In the first term of the Howard government, the notion of leadership, and its apparent lack, were discussed ad nauseum in the Australian media. The argument went that Howard lacks political leadership, demonstrated by his refusal to confront Pauline Hanson, his refusal to support a heroin trial in Canberra, and a slowdown in the reduction in car tariffs. Howard was compared to Keating, a Prime Minister who cultivated an image of tough political leadership. You didn't have to like Paul Keating but you had to respect him, so the argument went. John Howard, it seemed, was even harder to like, and infinitely harder to respect.

For political commentators in the nation's broadsheets it often seems that an uncompromising stance and a certain arrogance demonstrate political leadership: Jeff Kennett is regarded as a leader, while Richard Court is not. For these people political leadership consists of displays of arrogance in the pursuit of policies that they find agreeable. This approach to political leadership is to say the least both flawed and simplistic.

Political leadership is one of the most difficult concepts to define, quantify and qualify in political science. It is a phenomenon that can be named but sometimes little else. Attempts at explaining leadership have at various times revolved around psychological explanations. Freudian and Oedipus complexes are used to explain the behaviour of prime ministers and presidents; the personality of leaders becomes the focus of attention. An unhappy childhood was seen as a pre-requisite to leadership, with Winston Churchill being wheeled out as the exception that proves the rule. Undoubtedly psychological and personality explanations of leadership have their place, but the former is difficult to measure and the latter is open to a range of interpretations and seem to rest primarily on anecdotes and unreliable memoirs.

James MacGregor Burns, in his 1975 work Leadership, saw leadership as hinging on the results of what leaders actually did. Leadership was to be gauged by actual social change measured.
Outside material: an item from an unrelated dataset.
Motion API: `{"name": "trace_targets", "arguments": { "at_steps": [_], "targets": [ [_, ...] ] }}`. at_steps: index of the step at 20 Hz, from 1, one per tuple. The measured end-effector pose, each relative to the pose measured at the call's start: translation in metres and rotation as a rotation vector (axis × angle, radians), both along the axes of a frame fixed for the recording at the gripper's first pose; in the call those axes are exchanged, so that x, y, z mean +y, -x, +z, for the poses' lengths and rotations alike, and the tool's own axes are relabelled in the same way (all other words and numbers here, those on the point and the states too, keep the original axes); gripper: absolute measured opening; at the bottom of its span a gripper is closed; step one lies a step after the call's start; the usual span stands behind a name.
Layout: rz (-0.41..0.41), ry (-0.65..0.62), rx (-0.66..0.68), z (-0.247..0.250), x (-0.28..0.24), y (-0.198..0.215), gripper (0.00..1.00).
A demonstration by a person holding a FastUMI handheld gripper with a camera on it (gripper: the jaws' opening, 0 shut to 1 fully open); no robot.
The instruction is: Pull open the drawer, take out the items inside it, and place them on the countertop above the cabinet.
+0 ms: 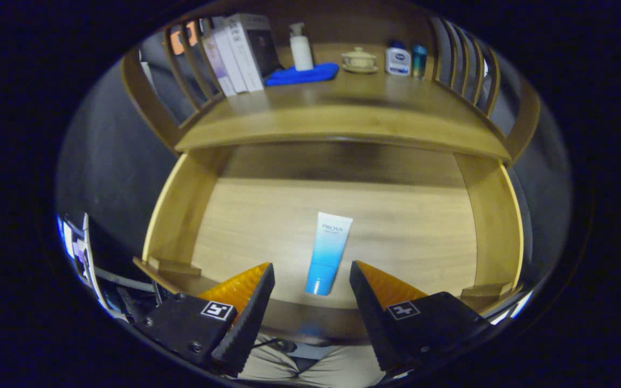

Leadership must not be measured by press clippings, spin doctoring and words but by results, by what was done not by what was promised would be done. Too often it seems, the commentators who call for leadership fall victim to the lure of style over substance. Charm, wit and casual arrogance can hide and obscure policy detail, achievements and failures, and big pictures splashed with bright and bold images can all to often dominant the smaller canvass, with its finer detail and sense of serious purpose.

If we are to examine leadership we must pose two questions: what did the leader actually do and would another leader have done the same thing. Leadership has a transformational element. The leader takes a new direction in so doing leaves an imprint on both the office and the political, social and economic environment they left behind. However, if it could be reasonably argued that another leader would have taken the same steps then the extent to which it was leadership must be questioned.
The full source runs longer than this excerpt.